Sevgili başkanlarımız yazıyı dikkatle okuyun
Almanya, şu an için gerek teorik, gerekse pratik anlamda Dünya futbolunun bir numaralı ülkesi durumunda. Şampiyonlar Ligi finalini iki Alman takımının oynamış olması, bunun en açık ve belirgin göstergesi.

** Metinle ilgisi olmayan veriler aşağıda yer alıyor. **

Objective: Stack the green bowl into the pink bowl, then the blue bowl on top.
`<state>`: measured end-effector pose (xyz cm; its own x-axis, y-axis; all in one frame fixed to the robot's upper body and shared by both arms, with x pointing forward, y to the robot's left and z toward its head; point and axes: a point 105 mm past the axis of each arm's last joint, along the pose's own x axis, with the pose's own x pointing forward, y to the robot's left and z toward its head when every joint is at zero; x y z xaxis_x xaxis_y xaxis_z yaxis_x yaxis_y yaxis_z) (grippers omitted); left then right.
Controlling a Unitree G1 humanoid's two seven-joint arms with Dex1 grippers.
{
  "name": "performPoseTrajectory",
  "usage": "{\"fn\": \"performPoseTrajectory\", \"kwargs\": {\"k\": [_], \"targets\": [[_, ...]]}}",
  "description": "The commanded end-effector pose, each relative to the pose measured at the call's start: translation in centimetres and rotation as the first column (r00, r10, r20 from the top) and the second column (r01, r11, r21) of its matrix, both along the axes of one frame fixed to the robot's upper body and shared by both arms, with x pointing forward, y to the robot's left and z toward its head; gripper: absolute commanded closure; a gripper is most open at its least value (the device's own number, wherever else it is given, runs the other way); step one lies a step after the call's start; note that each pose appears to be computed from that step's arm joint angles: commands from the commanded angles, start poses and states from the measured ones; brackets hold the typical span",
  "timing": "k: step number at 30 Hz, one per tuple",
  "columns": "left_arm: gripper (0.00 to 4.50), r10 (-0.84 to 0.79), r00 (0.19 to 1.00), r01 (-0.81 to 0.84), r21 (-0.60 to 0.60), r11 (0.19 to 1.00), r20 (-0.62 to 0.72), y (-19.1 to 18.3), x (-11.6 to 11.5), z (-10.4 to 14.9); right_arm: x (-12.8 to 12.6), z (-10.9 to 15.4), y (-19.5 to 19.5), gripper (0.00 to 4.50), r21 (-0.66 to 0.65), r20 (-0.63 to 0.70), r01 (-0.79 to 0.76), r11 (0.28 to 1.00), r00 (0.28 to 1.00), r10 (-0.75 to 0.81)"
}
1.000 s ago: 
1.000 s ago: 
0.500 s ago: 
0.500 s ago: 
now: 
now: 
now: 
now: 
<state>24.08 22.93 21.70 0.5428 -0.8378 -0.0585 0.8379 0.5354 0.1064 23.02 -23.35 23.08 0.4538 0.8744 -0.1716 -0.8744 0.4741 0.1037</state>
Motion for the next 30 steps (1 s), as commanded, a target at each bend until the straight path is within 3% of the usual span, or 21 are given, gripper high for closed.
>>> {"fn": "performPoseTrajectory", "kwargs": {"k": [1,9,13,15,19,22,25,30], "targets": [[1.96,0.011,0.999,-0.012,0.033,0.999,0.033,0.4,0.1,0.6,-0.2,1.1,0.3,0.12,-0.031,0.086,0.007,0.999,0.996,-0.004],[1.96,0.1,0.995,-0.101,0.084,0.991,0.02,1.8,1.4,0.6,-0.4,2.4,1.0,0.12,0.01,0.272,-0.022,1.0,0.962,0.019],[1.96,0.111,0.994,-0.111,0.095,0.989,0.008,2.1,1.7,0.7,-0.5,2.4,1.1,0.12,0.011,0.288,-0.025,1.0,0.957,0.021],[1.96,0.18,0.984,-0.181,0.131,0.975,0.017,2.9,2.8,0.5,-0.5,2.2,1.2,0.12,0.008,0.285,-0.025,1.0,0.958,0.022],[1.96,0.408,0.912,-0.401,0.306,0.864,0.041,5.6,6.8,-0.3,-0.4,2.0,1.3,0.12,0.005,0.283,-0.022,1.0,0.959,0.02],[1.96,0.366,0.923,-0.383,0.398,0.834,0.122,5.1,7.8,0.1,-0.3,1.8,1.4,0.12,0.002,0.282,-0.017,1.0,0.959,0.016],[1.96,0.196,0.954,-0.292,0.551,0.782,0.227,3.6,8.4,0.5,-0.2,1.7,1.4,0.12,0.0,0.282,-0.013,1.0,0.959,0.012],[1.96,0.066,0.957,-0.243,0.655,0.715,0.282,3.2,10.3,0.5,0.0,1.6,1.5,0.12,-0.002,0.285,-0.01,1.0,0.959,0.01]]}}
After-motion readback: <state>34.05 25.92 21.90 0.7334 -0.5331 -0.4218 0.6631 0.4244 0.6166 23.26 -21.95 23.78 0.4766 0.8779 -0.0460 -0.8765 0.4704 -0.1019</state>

Ancak bu, buz dağının sadece görünen üst yüzü... Geniş tabanda çok daha büyük bir potansiyel güç gizli. Şu an için Hollanda ve İspanya dışındaki bütün Avrupa ülkeleri (ne yazık ki biz de bunlara dahiliz...) milli takım kurma konusunda önemli sıkıntılar yaşarken... Almanlar aynı güçte iki takım kuracak kadar zengin bir genç oyuncu potansiyeline sahipler. Bütün bunlar, son on yıllık dönemde yapılan büyük yatırımların ve DFB bünyesindeki planlı programlı gelişim çalışmalarının doğal bir sonucu. DFB’ye bağlı 5 bölgesel federasyon, 21 şehir federasyonu ve 25.869 spor kulübü; büyük bir uyum içinde, adeta bir futbolcu üretim fabrikası gibi çalışıyor... Ve bu planlı çalışmalarla; ülkedeki yaklaşık 7 milyon lisanslı futbolcu, her lig kategorisinde sistematik bir şekilde eğitilip geliştiriliyor.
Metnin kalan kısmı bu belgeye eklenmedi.